Description of the task: Each line of the listing that includes the string "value" is to be identified and copied.
Start of Block
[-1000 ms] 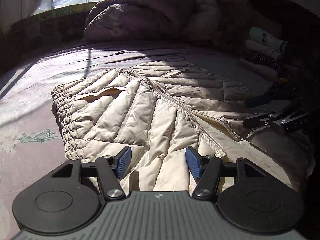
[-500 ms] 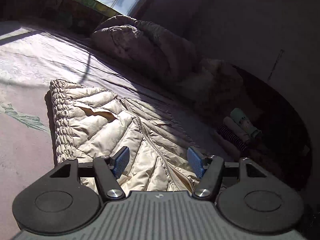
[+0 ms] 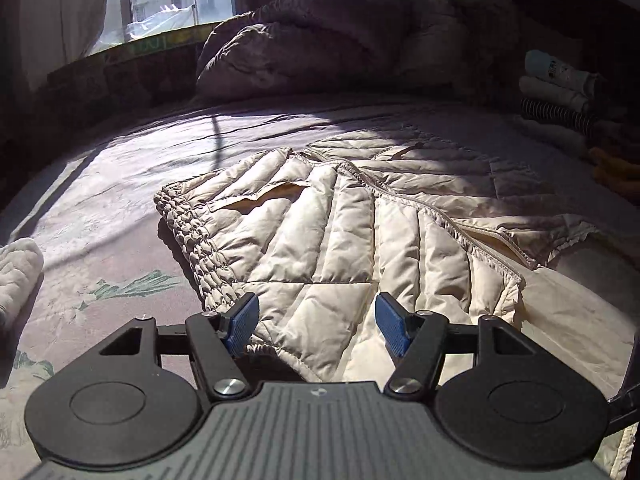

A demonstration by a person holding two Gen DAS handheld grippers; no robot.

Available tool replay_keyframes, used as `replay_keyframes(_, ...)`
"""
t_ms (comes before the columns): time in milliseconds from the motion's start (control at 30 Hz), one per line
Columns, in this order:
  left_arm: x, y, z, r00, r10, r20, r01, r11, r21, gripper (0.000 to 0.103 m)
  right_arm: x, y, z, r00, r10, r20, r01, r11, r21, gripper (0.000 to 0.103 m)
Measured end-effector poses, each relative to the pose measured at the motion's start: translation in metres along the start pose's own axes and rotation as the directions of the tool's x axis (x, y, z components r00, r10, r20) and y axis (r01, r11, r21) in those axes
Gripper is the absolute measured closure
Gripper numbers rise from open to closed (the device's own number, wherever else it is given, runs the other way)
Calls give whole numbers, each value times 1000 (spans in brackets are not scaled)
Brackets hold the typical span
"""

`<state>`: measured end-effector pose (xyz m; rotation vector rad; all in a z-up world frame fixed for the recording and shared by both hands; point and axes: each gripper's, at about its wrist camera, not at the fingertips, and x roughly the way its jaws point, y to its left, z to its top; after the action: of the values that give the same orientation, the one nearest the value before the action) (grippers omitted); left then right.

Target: Fold clothes

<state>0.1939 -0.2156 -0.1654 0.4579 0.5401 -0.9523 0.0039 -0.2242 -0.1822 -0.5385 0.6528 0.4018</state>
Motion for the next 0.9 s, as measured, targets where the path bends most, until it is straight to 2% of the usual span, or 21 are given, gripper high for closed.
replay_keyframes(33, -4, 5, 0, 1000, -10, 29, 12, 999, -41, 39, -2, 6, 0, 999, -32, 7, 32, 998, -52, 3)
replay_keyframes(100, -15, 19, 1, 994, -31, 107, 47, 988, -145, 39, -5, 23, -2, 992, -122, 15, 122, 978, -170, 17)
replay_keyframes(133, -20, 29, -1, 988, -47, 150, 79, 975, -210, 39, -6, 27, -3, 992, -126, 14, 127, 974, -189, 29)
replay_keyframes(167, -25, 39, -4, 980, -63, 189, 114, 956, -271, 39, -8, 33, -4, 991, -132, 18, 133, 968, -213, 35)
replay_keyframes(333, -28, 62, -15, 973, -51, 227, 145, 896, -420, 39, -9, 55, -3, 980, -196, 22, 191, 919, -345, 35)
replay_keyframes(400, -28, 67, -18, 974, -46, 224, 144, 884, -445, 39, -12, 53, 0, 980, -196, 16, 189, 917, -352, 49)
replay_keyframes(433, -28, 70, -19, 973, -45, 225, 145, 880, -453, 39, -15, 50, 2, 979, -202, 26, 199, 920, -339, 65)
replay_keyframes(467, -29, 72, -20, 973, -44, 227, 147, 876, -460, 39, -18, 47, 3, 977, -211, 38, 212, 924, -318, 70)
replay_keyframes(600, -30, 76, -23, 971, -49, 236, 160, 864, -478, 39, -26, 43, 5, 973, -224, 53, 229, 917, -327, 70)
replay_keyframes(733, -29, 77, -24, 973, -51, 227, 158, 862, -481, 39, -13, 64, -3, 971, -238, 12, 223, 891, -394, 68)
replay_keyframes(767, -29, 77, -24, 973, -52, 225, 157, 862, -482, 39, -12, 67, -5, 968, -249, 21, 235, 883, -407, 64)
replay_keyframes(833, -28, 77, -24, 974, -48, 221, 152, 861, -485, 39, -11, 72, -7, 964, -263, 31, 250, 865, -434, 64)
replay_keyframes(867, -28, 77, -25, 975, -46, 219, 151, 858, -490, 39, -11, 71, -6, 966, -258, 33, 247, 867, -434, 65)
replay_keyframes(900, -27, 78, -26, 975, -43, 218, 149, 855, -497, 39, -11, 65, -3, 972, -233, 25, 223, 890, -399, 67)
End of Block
Result for this task:
Calls give whole numbers, each value times 1000 (spans in brackets are not scaled)
`<state>`: measured end-effector pose (xyz m; rotation vector rad; all in a z-up world frame fixed for the recording and shared by both hands; point and axes: each gripper's, at about its wrist camera, not at the fingertips, and x roughly the way its jaws point, y to its left, z to its top; after the action: of the values that give the same orientation, the one nearest the value before the action) (grippers omitted); left then right.

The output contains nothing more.